[Opening Dataset extract section]

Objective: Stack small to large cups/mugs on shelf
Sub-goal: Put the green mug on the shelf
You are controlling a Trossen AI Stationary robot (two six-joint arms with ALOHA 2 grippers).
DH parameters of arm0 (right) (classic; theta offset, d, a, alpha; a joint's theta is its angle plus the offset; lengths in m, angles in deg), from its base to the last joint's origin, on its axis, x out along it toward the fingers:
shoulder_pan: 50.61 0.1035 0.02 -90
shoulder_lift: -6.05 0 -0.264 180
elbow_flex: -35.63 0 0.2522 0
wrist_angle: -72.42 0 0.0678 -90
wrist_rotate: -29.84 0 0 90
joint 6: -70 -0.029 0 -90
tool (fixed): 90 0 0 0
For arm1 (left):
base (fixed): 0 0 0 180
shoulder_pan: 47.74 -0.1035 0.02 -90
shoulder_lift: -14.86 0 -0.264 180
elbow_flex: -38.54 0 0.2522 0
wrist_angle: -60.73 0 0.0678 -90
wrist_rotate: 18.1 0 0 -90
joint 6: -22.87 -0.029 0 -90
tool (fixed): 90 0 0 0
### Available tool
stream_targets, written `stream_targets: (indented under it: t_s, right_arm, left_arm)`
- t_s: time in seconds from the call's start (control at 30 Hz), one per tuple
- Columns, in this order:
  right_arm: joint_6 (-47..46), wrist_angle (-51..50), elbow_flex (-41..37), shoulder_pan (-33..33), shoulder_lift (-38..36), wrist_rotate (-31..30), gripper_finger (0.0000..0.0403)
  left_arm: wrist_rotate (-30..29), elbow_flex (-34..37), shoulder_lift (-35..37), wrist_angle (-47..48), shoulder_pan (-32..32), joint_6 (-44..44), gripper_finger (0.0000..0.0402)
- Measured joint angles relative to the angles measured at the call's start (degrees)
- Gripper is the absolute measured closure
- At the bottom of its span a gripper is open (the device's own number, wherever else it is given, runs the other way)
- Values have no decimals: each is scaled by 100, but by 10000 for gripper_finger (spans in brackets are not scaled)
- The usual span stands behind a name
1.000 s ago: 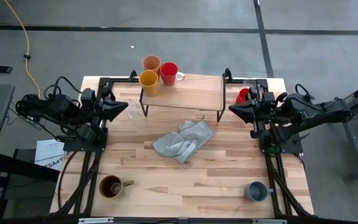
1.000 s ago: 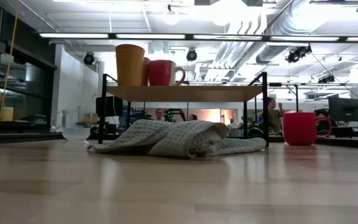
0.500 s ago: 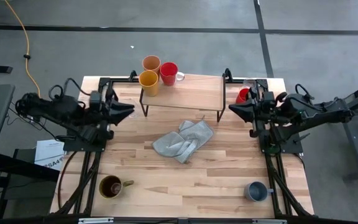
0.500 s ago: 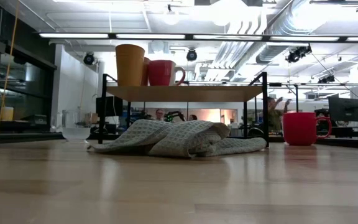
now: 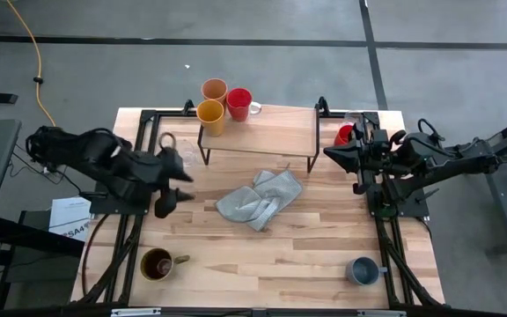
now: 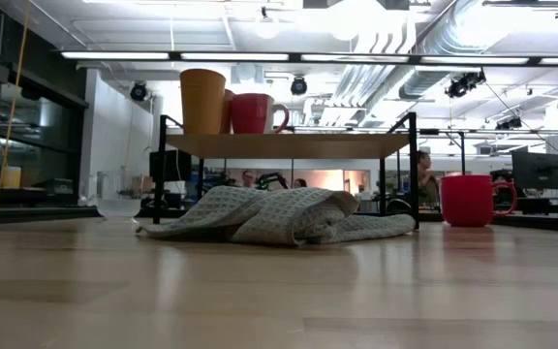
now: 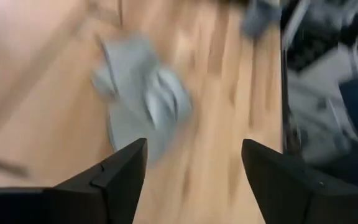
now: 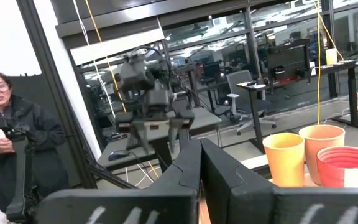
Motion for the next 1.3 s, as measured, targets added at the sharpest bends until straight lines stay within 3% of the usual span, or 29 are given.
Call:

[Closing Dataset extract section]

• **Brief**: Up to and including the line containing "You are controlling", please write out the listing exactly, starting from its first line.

• **Exercise answer**:
Objective: Stack small to large cups/mugs on shelf
Sub-goal: Put the green mug on the shelf
You are controlling a Trossen AI Stationary robot (two six-joint arms with ALOHA 2 grippers).

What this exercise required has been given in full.